▶ [ASSIGNED TASK]:
Would you transcribe the listing that follows, character for character, and omit its images?

[Start of Attachment]

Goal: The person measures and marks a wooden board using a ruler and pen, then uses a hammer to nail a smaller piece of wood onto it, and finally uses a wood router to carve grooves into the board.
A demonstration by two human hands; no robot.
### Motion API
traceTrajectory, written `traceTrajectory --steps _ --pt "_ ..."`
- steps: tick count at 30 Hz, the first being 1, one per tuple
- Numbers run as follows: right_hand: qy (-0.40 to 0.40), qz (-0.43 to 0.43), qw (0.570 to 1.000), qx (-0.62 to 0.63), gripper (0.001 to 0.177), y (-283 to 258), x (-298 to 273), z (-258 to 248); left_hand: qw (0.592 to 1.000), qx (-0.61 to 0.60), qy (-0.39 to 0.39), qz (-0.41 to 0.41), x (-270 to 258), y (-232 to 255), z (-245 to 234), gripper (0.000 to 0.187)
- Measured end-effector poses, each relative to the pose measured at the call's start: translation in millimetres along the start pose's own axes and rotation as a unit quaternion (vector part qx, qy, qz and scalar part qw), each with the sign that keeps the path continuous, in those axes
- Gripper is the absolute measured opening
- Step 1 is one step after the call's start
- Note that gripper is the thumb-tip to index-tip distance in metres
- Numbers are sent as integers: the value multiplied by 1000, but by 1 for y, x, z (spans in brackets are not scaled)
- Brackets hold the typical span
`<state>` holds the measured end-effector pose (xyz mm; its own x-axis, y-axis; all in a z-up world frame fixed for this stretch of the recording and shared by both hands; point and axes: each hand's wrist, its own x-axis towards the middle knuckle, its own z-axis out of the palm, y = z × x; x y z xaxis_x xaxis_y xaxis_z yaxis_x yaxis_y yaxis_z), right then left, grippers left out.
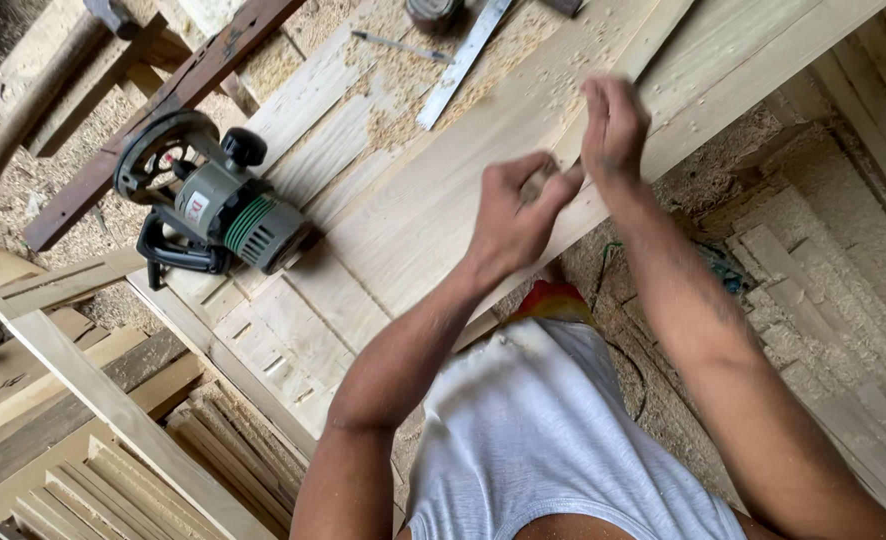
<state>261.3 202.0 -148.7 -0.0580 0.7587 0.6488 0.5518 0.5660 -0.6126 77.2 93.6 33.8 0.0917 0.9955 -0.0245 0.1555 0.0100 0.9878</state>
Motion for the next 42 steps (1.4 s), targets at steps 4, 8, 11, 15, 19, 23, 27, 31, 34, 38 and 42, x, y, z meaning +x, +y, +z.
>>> traceTrajectory --steps 4,8,11,15,19,23,27,31,34,38,42 --pt "-116 104 983 97 18 34 60 13 998 34 40 18 88 -4 59 45" --pt "-204 186 936 217 23 11 50 9 993 89 63 52 128 -14 86 46" --pt "-229 21 972 -40 23 15 58 12 995 68 52 47 106 -18 79 47" --pt "-214 14 970 -117 12 21 61 31 985 -31 8 168 31 -11 49 28" --pt "-220 -4 967 -130 12 16 56 27 941 -69 24 331 -1 -16 30 13" --pt "-152 -38 984 -79 6 29 60 32 940 -118 61 313 -18 -26 18 17" --pt "-290 28 947 132 14 -9 20 -13 926 -205 117 294 -13 -23 -5 20" --pt "-344 66 921 169 34 -39 -3 -22 903 -302 171 252 -16 -38 -31 24" --pt "-283 -84 949 110 21 -48 20 4 911 -350 130 175 -21 -53 -68 24" --pt "-127 -37 986 98 12 -39 48 21 831 -415 319 191 -46 -95 -116 21" --pt "-287 -7 955 -67 16 -10 24 -6 796 -213 564 55 -154 -144 -167 16"
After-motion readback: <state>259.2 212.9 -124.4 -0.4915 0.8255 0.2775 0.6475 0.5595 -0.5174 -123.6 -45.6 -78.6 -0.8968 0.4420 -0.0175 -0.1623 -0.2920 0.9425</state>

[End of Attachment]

▶ [ANSWER TO THIS EXERCISE]:
Goal: The person measures and marks a wooden board using a ruler and pen, then uses a hammer to nail a smaller piece of wood onto it, and finally uses a wood router to carve grooves into the board.
A demonstration by two human hands; no robot.
### Motion API
traceTrajectory, written `traceTrajectory --steps _ --pt "_ ..."`
- steps: tick count at 30 Hz, the first being 1, one per tuple
- Numbers run as follows: right_hand: qy (-0.40 to 0.40), qz (-0.43 to 0.43), qw (0.570 to 1.000), qx (-0.62 to 0.63), gripper (0.001 to 0.177), y (-283 to 258), x (-298 to 273), z (-258 to 248); left_hand: qw (0.592 to 1.000), qx (-0.61 to 0.60), qy (-0.39 to 0.39), qz (-0.41 to 0.41), x (-270 to 258), y (-232 to 255), z (-245 to 234), gripper (0.000 to 0.187)
- Measured end-effector poses, each relative to the pose measured at the call's start: translation in millimetres along the start pose's own axes and rotation as a unit quaternion (vector part qx, qy, qz and scalar part qw), each with the sign that keeps the path continuous, in those axes
- Gripper is the absolute measured opening
- Step 1 is one step after the call's start
- Note that gripper is the thumb-tip to index-tip distance in metres
- Numbers are sent as integers: the value multiplied by 1000, but by 1 for y, x, z (spans in brackets are not scaled)
- Brackets hold the typical span
`<state>` holds the measured end-effector pose (xyz mm; its own x-axis, y-axis; all in a z-up world frame fixed for this stretch of the recording and shared by both hands; point and axes: each hand's wrist, its own x-axis towards the middle knuckle, its own z-axis out of the palm, y = z × x; x y z xaxis_x xaxis_y xaxis_z yaxis_x yaxis_y yaxis_z), right then left, grippers left out.
<state>261.3 202.0 -148.7 -0.0580 0.7587 0.6488 0.5518 0.5660 -0.6126 77.2 93.6 33.8 0.0917 0.9955 -0.0245 0.1555 0.0100 0.9878</state>
Motion for the next 42 steps (1.4 s), targets at steps 4, 8, 11, 15, 19, 23, 27, 31, 34, 38 and 42, x, y, z meaning +x, +y, +z.
>>> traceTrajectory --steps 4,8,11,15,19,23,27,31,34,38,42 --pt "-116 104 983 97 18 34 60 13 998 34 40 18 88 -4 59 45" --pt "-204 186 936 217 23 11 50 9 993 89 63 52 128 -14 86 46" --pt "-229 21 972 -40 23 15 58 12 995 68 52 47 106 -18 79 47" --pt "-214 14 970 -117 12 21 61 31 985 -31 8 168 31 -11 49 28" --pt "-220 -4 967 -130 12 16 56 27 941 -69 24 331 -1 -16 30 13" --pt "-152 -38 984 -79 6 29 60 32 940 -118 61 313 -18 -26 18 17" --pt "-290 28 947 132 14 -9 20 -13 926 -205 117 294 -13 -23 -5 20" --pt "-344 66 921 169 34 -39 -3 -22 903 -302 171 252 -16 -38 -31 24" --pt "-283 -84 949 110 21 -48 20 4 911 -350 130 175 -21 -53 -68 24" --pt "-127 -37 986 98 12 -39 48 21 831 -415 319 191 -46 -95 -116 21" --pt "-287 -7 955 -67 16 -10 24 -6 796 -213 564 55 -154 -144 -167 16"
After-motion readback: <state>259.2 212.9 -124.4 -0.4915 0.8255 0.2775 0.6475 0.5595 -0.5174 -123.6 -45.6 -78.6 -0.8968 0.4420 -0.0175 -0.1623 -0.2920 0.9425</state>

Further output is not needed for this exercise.